Investment - Articles - Volatility wracks markets at the end of a see-saw week


See-saw moves keep coming as investors stay jittery. FTSE 100 set to trade lower amid rise in geopolitical tensions and a fresh tech sell-off. A vessel was struck while transiting the Strait of Hormuz, adding to fears about the fragility of the peace deal. Asian markets fall sharply, as investors digest price hikes from Apple and Microsoft. Gold suffers in a sell-off, as interest-rate hike expectations firm up, trading around $4,000 an ounce. Bitcoin remains stuck in a frozen crypto winter, falling further to $59,685. The cryptocurrency is down 44% year on year.

Susannah Streeter, Chief Investment Strategist, Wealth Club: “The markets have been wracked with volatility this week, and the seesaw moves just keep coming. Investors are super-wary about the fragility of the Middle East peace deal after a vessel was struck while transiting the Strait of Hormuz. Fears of geopolitical fracture opening up again are colliding with a return of worries about super-high-tech valuations. The FTSE 100 looks set to be on the back foot in early trade, as investors turn wary amid this fresh bout of unpredictability.

The sell-off in tech stocks has resumed after some brief mid-week respite, with Asian indices plunging dramatically. The Nikkei slid by 5% and South Korea’s Kospi, the home of semiconductor heavyweights Samsung and SK Hynix, dived by 8%. With valuations so stretched, even a slight turn in sentiment shows up in big moves. Right now, investors are highly sensitive to worries about how long the voracious demand for chips to power the AI revolution will last.

The triggers setting off this latest wave of selling are rate hike fright and supply chain fears. The fight for memory chips, which has pushed up prices to eye-watering levels, is showing up in sharp increases for end-users, with Apple and Microsoft forced to hike prices for devices and consoles. There’s a feeling that there’s only so long this can go on for, with companies also baulking at the high cost of tokens used to pay for the use of large language models. Firms are seeing AI expenses soar higher than planned budgets, as employees max out use, at a time when subsidised AI use is ending. With the scalers having to swallow huge sums to pay for the infrastructure needed, they are trying to pass on the costs to customers, and some are baulking already. Investors remain unconvinced that consumers will keep paying higher prices for Apple’s products despite the strength of the brand.

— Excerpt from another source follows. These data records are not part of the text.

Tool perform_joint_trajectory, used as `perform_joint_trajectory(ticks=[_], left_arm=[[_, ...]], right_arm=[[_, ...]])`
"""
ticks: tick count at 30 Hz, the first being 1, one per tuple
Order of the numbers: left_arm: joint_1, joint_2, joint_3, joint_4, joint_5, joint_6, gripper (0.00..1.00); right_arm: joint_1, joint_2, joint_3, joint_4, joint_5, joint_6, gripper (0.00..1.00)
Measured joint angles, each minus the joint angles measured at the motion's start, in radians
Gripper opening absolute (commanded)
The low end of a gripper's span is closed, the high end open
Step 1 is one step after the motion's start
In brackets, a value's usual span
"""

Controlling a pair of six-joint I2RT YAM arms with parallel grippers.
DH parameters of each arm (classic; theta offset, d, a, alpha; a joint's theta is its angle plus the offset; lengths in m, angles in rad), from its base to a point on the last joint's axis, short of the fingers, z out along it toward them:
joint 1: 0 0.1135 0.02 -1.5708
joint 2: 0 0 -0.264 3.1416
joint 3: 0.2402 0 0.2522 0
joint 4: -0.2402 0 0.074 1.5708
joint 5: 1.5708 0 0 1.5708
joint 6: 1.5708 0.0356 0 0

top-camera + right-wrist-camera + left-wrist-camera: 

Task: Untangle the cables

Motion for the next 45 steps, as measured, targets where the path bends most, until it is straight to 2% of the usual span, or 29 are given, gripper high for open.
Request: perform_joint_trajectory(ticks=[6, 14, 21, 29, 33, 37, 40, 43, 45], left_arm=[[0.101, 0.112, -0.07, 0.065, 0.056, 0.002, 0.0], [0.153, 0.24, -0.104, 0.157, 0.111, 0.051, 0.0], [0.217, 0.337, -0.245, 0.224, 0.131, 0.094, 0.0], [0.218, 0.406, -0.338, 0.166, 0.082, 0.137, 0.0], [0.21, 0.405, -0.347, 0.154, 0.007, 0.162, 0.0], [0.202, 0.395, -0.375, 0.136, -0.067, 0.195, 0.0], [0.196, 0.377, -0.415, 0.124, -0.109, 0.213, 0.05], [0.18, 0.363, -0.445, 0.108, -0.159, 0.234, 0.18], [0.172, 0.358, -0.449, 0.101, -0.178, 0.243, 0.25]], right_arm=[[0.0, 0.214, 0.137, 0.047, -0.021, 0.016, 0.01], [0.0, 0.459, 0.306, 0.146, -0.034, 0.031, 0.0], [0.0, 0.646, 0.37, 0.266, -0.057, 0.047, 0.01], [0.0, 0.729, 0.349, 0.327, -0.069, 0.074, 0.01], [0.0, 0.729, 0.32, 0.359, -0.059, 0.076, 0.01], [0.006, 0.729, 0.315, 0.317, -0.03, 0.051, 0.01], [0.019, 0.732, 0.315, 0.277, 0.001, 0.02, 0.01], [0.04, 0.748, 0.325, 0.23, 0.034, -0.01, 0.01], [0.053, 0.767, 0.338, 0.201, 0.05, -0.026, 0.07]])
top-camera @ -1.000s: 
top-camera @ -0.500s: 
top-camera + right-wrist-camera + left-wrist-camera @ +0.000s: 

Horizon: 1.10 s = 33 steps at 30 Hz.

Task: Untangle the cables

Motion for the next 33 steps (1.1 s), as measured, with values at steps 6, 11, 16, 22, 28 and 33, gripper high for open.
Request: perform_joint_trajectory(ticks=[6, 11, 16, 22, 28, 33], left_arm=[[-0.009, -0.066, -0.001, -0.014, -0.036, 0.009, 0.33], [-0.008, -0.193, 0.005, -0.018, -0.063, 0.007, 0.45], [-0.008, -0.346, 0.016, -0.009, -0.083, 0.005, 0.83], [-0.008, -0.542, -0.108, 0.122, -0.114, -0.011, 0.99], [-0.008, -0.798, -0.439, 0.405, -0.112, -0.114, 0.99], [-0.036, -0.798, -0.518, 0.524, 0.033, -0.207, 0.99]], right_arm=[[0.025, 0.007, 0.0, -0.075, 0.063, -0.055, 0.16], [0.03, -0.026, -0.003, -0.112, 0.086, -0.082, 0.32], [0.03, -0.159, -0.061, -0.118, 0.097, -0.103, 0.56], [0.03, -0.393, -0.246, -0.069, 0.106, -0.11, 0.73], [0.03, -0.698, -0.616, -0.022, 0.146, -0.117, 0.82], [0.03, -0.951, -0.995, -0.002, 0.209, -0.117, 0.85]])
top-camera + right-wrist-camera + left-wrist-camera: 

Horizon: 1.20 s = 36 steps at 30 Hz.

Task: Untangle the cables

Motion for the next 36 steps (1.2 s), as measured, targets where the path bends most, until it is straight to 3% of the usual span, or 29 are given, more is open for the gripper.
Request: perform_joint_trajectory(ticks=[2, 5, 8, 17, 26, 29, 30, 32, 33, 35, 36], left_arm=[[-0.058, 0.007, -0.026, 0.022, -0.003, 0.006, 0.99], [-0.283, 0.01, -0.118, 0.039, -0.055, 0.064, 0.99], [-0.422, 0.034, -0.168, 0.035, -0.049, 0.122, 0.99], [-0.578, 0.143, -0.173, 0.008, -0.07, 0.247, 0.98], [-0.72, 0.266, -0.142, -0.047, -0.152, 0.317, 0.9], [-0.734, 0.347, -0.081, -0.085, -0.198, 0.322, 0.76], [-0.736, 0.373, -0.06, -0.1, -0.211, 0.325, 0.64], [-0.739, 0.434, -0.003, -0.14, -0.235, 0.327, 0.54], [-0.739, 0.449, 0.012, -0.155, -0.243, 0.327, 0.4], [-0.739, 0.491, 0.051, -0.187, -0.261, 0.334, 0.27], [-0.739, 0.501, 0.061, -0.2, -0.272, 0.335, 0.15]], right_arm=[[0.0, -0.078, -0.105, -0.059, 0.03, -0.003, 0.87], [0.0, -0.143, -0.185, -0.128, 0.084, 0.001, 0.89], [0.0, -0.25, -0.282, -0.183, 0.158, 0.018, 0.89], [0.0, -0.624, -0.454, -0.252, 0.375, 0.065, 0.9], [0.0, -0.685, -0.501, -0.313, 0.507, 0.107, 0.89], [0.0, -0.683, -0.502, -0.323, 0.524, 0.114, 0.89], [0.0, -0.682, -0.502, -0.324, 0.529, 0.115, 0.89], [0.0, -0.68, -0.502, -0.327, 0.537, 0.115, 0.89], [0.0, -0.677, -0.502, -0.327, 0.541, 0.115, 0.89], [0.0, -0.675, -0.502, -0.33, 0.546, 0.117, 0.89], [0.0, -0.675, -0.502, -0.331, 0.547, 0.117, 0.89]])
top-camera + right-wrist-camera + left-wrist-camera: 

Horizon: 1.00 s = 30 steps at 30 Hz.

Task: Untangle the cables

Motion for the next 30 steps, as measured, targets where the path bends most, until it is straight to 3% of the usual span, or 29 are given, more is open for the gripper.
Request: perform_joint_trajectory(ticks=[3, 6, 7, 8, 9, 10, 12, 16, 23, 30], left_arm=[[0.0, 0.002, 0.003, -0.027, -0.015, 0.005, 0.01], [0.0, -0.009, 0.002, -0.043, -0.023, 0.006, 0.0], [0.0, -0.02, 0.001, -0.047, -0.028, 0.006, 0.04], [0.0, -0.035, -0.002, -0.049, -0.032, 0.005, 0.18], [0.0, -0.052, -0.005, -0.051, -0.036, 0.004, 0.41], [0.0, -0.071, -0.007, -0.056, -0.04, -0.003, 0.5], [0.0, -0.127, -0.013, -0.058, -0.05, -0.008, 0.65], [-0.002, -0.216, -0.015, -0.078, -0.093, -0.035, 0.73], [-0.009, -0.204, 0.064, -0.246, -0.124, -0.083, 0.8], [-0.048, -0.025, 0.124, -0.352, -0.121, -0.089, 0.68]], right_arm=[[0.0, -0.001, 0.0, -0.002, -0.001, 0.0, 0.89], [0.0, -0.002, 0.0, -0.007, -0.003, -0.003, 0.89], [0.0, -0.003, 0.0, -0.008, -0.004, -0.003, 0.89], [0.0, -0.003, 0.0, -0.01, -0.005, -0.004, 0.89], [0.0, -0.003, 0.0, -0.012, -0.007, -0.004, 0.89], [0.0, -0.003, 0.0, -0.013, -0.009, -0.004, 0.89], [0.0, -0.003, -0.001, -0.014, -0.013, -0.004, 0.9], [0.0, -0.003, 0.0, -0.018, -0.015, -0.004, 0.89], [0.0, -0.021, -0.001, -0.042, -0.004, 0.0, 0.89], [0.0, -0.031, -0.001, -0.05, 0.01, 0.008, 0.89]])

The ramp-up in inflation in the US is also hurting sentiment. Far from rate cuts, as hoped for earlier in the year, rate hikes look firmly on the table. A higher interest-rate environment hurts the value of future earnings, upon which many of big tech’s valuations are based.

Gold is also a casualty of rate hike expectations, plunging below $4,000 an ounce before recovering slightly. As the dollar has strengthened, it’s made gold, priced in the currency, less attractive, but it also highlights the opportunity cost of the asset. It offers no returns, and at a time when investors are searching for steady incomes amid this volatile backdrop, it’s fallen out of fashion.

Bitcoin is deep in polar bear market territory. A crypto winter has descended, and Bitcoin has hit the skids again this week on the frozen landscape. It’s fallen another 5% and is down 44% on the year. There are only so many risks investors are prepared to take, and with high bets being placed on potential AI winners and losers, there’s less to wager in the crypto world. The fever about AI developments and how they will change society is eclipsing speculation about the future place of Bitcoin in the financial ecosystem. It also comes as focus has shifted towards stablecoins, which many in the industry see as the electronic lifeblood which will power the emerging ecosystem of autonomous AI agents.

Bitcoin has also suffered as the "Trump bump" that initially supercharged the market has well and truly slumped. The grand promises of making America the world's crypto capital have yet to translate into the kind of market momentum many investors had hoped for, despite executive orders establishing a Strategic Bitcoin Reserve and U.S. Digital Asset Stockpile. Instead, renewed inflation fears, exacerbated by the conflict in the Middle East, are paving the way for higher interest rates, which are freezing out speculative capital.”